Write out the stretch of lines below that begins at the line with "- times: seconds" and ends at the line with "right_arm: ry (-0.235", including both, exactly as given and nothing more.

□ □ □ □ □

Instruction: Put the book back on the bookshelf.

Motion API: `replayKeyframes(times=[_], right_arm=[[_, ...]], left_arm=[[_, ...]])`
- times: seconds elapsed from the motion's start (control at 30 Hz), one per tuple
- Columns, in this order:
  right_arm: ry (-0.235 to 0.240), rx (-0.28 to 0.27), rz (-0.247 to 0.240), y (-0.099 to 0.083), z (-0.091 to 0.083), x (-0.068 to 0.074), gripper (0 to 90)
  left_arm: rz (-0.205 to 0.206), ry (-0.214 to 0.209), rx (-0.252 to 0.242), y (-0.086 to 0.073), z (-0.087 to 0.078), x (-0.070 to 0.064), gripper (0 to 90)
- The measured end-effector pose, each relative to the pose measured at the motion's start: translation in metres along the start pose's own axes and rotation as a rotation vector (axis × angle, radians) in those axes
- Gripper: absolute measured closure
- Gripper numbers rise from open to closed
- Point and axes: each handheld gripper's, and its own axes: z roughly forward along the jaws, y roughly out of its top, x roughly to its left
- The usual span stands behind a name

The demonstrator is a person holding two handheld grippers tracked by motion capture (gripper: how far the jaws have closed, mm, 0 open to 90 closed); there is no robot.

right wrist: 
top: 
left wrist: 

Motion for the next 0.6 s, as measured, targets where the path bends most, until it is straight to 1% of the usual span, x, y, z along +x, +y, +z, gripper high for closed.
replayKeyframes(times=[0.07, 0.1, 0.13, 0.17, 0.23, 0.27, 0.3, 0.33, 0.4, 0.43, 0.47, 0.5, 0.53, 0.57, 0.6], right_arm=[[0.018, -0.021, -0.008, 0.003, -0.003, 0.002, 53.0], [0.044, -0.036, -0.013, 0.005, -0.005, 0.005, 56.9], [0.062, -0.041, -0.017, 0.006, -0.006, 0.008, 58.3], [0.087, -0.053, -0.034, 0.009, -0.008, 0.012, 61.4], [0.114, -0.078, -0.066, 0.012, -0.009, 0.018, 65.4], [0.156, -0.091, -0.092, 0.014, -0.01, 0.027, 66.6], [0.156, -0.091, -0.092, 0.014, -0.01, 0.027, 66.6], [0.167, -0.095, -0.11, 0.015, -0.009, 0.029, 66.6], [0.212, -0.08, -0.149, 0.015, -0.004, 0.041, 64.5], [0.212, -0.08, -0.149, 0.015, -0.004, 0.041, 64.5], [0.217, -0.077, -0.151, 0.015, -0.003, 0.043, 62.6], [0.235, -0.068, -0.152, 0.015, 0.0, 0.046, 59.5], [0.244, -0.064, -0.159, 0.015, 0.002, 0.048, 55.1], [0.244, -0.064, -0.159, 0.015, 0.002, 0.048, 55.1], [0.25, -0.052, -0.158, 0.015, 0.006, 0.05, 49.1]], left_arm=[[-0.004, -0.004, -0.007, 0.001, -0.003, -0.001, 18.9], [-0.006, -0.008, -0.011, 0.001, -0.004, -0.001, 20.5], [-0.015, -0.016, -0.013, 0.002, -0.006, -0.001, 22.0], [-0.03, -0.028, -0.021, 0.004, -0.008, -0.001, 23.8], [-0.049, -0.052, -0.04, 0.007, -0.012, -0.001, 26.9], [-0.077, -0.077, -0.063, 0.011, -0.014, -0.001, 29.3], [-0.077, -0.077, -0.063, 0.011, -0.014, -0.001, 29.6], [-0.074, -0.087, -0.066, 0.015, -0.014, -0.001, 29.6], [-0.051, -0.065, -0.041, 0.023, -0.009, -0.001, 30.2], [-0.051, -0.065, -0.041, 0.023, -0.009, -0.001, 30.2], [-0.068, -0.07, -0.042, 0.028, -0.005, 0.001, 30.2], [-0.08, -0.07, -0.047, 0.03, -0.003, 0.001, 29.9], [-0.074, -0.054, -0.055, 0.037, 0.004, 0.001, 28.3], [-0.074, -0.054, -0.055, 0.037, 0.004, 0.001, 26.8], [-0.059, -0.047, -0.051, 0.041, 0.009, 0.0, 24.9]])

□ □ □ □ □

◆ **Problem solution**:
- times: seconds elapsed from the motion's start (control at 30 Hz), one per tuple
- Columns, in this order:
  right_arm: ry (-0.235 to 0.240), rx (-0.28 to 0.27), rz (-0.247 to 0.240), y (-0.099 to 0.083), z (-0.091 to 0.083), x (-0.068 to 0.074), gripper (0 to 90)

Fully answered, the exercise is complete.